Critics of the framework were slow off the mark, it seemed to me. Many consider the negotiations, as Obama has pursued them, so self-evidently misguided as to eliminate the need for analyzing in detail that which they produce.
This may well be true as a matter of logic. However, effective advocacy requires not only focusing on the big picture, but also getting into the weeds.
Fortunately, as Max Boot points out, highly respected analysts (including some Democrats) have spoken out against the deal in recent days. For example, Henry Kissinger and George Shultz made a compelling case against the “framework” in the Wall Street Journal. They argued that the contemplated agreement will be extremely difficult to enforce; that it will be almost impossible to reimpose sanctions if Iran is caught cheating; and that it will increase Iran’s regional power and produce a nuclear arms race in the Middle East.

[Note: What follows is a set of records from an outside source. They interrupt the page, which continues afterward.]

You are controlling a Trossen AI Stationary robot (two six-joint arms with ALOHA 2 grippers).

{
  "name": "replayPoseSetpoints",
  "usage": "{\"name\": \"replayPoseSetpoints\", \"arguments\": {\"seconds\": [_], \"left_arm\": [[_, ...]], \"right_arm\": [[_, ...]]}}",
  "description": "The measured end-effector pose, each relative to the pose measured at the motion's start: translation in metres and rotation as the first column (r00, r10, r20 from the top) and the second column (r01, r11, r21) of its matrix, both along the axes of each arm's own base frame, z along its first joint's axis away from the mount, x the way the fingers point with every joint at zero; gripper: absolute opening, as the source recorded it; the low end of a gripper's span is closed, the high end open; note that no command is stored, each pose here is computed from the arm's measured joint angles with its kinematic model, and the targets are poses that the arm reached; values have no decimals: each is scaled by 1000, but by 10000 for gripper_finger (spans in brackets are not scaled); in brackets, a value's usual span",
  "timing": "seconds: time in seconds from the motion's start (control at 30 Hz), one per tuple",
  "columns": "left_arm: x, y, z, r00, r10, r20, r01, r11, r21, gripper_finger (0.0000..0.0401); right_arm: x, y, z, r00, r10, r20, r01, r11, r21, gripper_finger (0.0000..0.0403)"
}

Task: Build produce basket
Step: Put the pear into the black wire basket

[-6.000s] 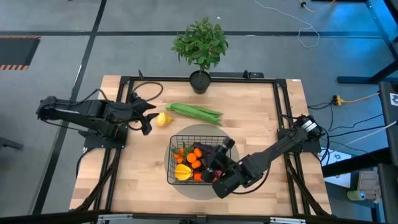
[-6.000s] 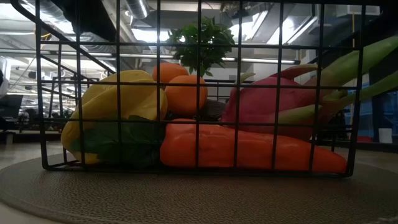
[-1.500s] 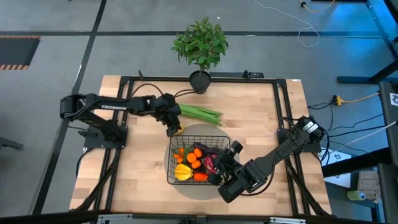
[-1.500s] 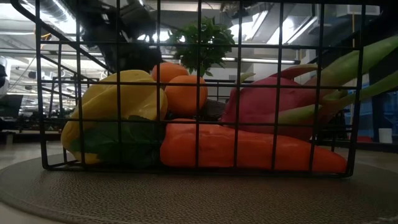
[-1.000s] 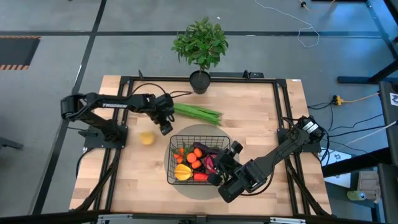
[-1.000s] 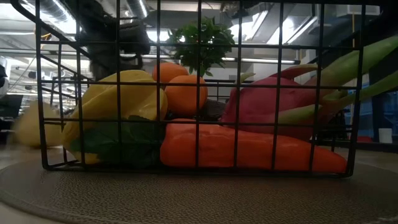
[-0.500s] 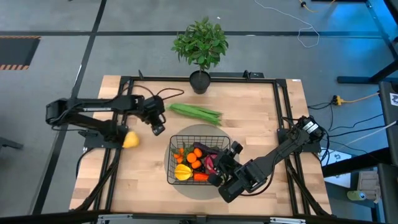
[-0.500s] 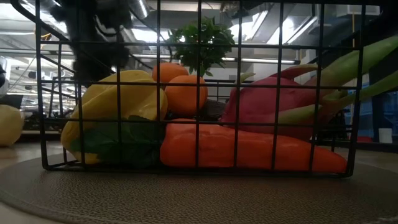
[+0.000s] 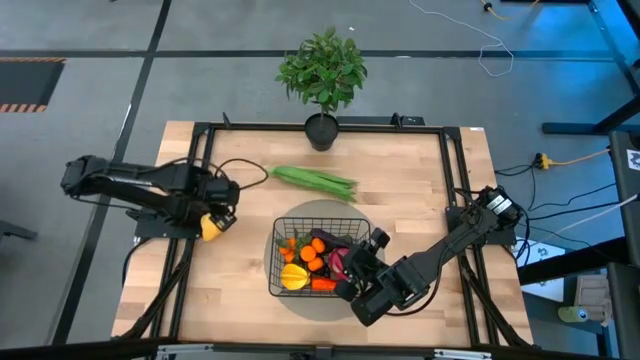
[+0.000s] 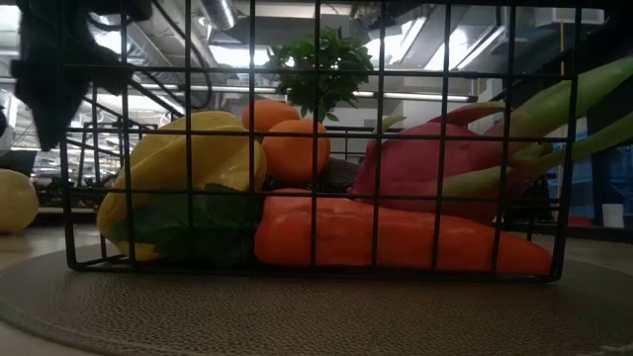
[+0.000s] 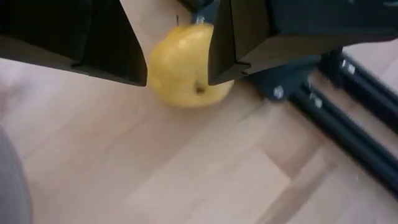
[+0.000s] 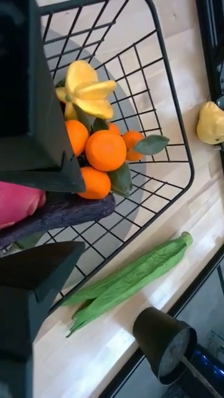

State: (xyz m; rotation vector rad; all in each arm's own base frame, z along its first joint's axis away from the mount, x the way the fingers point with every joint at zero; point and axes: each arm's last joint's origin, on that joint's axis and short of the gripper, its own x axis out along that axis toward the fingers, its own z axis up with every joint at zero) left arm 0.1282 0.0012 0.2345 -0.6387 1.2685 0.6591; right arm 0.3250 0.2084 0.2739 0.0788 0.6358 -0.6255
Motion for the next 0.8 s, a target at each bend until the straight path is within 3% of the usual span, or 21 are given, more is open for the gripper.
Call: {"name": "replayPoseSetpoints", "arguments": {"seconds": [0.43,0.8], "left_arm": [[-17,-50,-2,995,53,-79,-61,993,-103,160],[-26,-86,-22,990,-7,-144,-3,997,-74,160]], "right_arm": [[-1,-1,0,999,25,-36,-27,999,-36,136],[-1,-1,0,997,46,-59,-50,997,-61,136]]}}
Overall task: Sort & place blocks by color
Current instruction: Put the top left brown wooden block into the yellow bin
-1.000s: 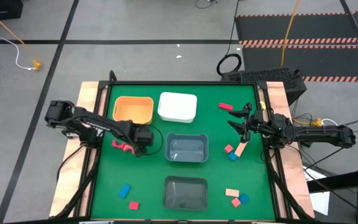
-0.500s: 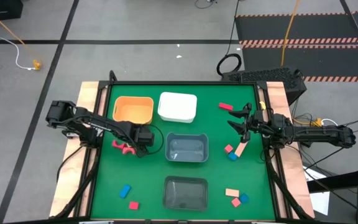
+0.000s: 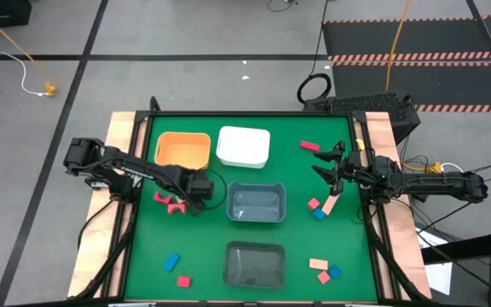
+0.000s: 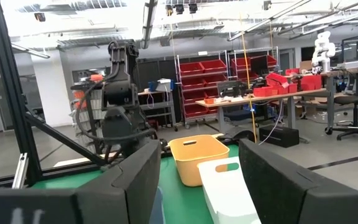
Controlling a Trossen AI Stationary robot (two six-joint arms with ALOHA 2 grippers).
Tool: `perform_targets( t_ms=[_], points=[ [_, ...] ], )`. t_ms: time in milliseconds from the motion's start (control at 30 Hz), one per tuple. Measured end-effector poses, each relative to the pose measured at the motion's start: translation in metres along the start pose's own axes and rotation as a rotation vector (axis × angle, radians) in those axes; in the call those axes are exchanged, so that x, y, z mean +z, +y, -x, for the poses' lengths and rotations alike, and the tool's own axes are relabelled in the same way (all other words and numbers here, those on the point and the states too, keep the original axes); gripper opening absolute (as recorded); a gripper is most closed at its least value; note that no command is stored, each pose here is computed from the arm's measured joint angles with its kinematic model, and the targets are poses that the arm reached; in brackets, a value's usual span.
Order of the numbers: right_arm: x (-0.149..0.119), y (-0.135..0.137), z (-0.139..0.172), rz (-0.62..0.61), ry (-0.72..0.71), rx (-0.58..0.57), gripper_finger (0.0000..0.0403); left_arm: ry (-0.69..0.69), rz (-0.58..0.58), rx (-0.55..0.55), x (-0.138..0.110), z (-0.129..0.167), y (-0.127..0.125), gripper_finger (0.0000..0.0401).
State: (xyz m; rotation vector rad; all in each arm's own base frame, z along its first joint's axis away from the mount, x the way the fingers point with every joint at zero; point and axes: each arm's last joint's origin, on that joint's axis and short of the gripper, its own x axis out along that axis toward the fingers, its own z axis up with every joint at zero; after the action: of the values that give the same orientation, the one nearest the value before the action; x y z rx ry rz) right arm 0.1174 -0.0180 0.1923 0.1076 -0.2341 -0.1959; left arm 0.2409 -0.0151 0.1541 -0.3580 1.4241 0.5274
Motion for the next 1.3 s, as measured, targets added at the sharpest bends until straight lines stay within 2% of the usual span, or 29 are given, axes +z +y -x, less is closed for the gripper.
perform_targets(
  t_ms=[200, 333, 633, 900, 1167, 1300],
  points=[
    [0.0, 0.0, 0.0, 0.0, 0.0, 0.0, 0.021, -0.08, -0.009, -0.027, 0.017, 0.019, -0.008, 0.0136],
    [0.0, 0.0, 0.0, 0.0, 0.0, 0.0, 0.021, -0.127, -0.054, -0.019, 0.028, 0.038, -0.012, 0.0136],
    [0.0, 0.0, 0.0, 0.0, 0.0, 0.0, 0.021, -0.243, -0.174, 0.14, 0.055, 0.083, -0.001, 0.0137],
    [0.0, 0.0, 0.0, 0.0, 0.0, 0.0, 0.021, -0.338, -0.089, 0.188, 0.068, 0.111, 0.046, 0.0137],
    [0.0, 0.0, 0.0, 0.0, 0.0, 0.0, 0.021, -0.432, 0.051, 0.195, 0.062, 0.139, 0.091, 0.0137],
    [0.0, 0.0, 0.0, 0.0, 0.0, 0.0, 0.021, -0.471, 0.123, 0.184, 0.057, 0.136, 0.106, 0.0137]
  ],
)
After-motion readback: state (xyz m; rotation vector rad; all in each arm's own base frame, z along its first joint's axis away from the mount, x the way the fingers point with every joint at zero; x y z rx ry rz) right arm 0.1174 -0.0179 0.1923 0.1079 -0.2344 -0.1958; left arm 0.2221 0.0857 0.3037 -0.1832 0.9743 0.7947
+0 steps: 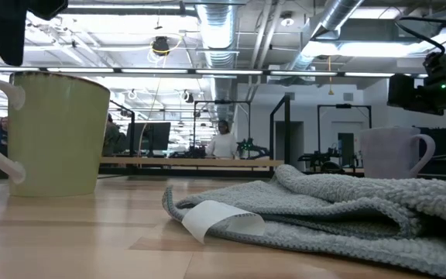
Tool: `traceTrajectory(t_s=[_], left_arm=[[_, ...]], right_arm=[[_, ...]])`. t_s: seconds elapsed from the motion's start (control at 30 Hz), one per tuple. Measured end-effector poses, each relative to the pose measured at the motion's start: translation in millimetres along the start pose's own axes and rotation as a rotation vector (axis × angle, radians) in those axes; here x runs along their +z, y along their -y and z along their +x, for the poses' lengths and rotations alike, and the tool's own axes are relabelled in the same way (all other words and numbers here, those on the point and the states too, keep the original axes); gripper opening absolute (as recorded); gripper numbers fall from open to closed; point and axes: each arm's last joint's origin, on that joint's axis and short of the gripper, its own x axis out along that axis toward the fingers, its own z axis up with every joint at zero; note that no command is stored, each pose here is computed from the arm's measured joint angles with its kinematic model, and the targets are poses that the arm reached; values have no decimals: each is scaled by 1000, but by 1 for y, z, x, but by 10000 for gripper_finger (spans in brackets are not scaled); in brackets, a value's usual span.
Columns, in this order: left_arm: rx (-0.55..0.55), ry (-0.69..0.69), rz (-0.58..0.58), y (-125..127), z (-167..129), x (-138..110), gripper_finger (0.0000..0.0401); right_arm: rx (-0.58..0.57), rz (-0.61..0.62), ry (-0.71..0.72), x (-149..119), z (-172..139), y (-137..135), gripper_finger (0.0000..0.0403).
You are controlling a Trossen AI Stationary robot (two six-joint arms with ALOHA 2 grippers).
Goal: Stack small to large cups/mugs on shelf
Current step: Put the green mug on the shelf
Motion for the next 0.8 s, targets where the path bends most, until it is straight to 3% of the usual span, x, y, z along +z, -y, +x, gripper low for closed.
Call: traceTrajectory(t_s=[0.3,0.57,0.8], left_arm=[[82,-14,-6,-2,9,3,270],[75,4,-11,-1,9,5,270],[30,-6,63,3,9,4,270]], right_arm=[[0,0,0,0,0,0,256],[0,0,0,0,0,0,256],[0,0,0,0,0,0,256]])
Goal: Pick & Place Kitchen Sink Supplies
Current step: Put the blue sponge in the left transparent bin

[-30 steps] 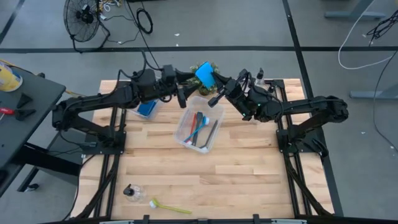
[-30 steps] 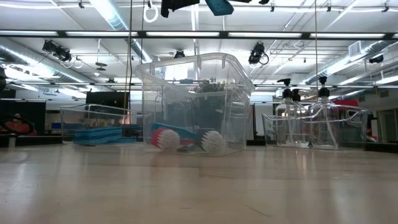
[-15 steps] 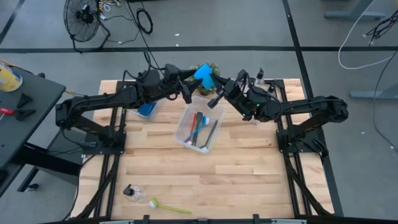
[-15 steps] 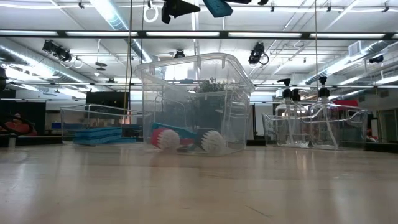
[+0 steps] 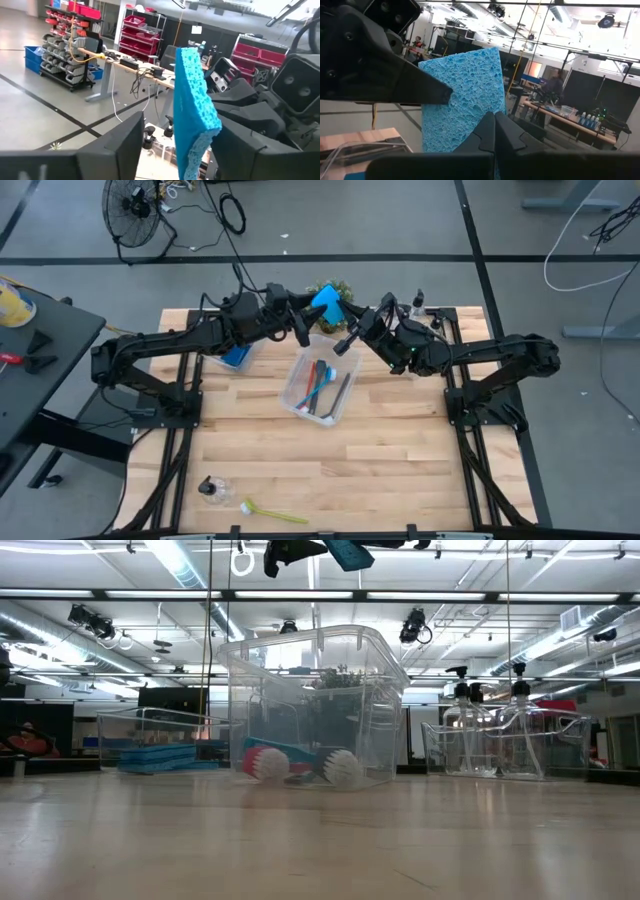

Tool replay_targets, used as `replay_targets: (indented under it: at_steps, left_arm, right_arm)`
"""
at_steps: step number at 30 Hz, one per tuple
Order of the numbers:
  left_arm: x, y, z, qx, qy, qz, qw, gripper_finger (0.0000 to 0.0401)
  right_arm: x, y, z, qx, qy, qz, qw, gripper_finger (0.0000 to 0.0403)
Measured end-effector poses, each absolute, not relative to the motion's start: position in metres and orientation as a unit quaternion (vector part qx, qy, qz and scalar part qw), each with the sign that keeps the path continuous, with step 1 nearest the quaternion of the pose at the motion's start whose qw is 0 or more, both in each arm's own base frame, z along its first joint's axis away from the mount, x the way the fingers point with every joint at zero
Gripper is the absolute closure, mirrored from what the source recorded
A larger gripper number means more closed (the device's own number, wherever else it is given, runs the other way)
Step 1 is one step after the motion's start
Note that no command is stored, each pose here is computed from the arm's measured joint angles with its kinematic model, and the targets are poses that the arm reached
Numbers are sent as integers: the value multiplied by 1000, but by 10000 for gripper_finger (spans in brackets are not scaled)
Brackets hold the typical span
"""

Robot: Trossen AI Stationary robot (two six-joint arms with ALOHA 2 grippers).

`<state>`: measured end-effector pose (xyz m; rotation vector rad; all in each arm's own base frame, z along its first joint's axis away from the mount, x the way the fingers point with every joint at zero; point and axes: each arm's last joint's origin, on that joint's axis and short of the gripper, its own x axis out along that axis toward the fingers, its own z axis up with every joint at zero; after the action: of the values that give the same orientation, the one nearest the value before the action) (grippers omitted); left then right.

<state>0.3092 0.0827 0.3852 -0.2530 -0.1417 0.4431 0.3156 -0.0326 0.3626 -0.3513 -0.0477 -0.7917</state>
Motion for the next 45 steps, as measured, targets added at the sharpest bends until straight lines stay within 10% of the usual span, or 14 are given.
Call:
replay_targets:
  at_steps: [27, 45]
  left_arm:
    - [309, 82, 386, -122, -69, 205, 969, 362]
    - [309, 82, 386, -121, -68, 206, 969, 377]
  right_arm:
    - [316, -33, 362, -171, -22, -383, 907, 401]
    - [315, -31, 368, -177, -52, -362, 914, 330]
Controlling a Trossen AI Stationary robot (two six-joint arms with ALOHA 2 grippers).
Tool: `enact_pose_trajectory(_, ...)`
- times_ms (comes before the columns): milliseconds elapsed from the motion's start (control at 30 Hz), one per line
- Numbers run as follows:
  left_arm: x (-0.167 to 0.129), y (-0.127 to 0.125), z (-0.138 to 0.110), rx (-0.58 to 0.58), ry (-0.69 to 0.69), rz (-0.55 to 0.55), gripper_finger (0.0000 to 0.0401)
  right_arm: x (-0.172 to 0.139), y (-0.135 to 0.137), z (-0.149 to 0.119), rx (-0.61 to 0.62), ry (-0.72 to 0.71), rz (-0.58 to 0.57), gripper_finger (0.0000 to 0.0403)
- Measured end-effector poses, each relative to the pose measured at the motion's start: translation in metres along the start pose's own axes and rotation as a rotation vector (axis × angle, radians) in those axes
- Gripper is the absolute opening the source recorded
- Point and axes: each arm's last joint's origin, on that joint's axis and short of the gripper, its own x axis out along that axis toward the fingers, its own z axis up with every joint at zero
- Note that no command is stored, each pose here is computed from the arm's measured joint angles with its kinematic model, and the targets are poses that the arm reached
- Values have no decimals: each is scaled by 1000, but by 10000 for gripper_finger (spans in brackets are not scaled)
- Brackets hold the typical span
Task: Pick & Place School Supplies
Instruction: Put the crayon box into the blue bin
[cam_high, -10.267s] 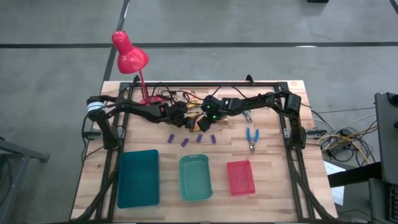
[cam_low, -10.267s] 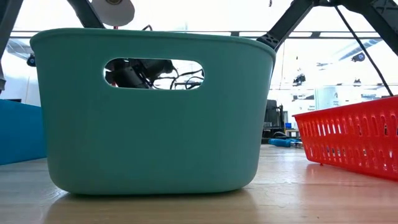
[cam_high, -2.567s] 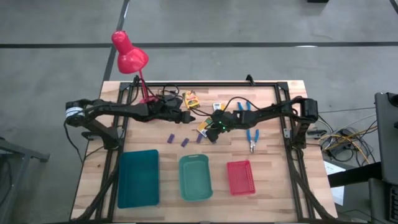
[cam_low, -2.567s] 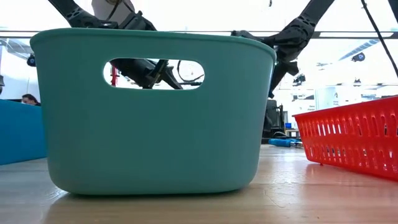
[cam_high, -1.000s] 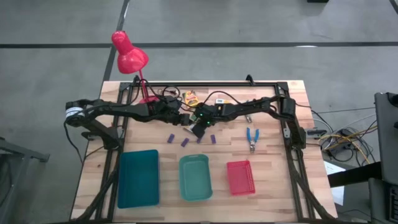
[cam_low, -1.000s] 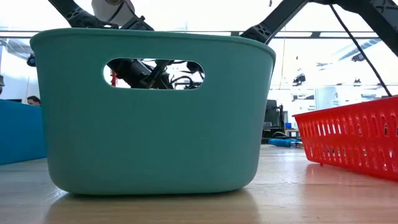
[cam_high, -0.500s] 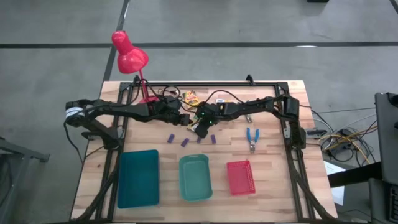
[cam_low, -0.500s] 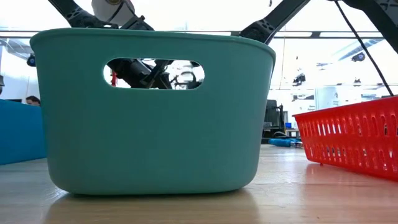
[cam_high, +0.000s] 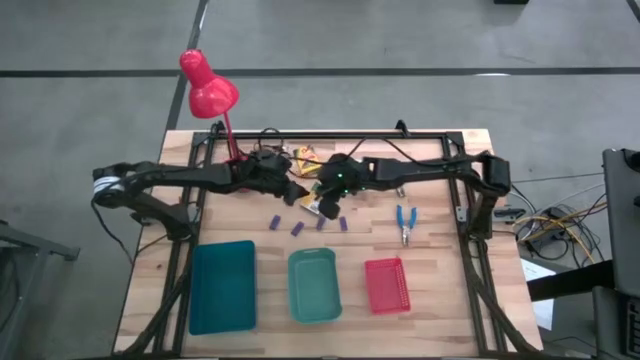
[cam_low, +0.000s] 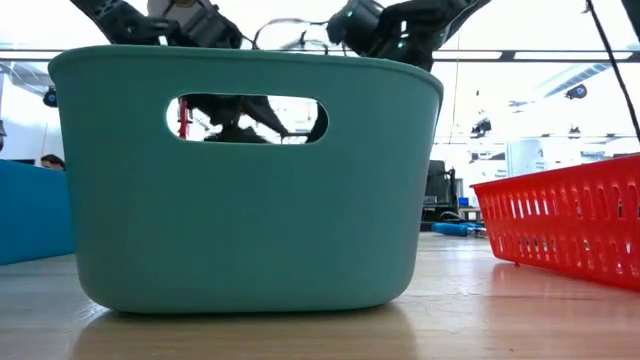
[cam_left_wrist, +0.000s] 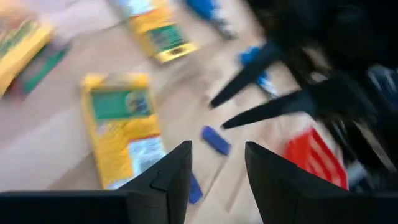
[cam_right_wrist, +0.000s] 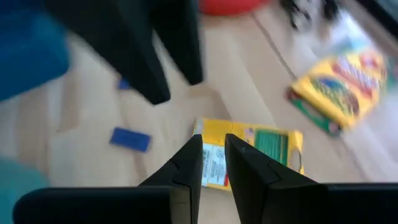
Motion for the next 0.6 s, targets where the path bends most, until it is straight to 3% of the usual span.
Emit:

Kissinger and Shultz cheated. They used lots of “big words and big thoughts.”
But Aaron David Miller, one of Bill Clinton’s chief Middle East negotiators, made it simple enough even for Marie Harf. He said: “What we know now suggests that the mullahs got the better end of the deal.”
Similarly, William Golston, a former Clinton aide, argued that the “deal” should be significantly strengthened. He went so far as to suggest that Israel has valid concerns and that Obama should relax his opposition to meaningful congressional involvement in vetting a final agreement.
But the biggest blow to Obama’s PR campaign has come not from respected domestic critics, but from the Iranian regime. It has disputed Team Obama’s description of what the framework entails. It has insisted that sanctions must be lifted immediately rather than as Iran begins to comply. And it has insisted that Iranian military facilities will be off-limits to inspectors.
Thus the mullahs have, as Obama would put it, strengthened the hardliners — in this case, American critics of the “framework” who were back on their heels when it was announced. It strikes me that they have greater belief in Obama’s ability to foil his domestic critics than in his willingness to drive a hard bargain with Iran.
If so, they have sized Obama up correctly.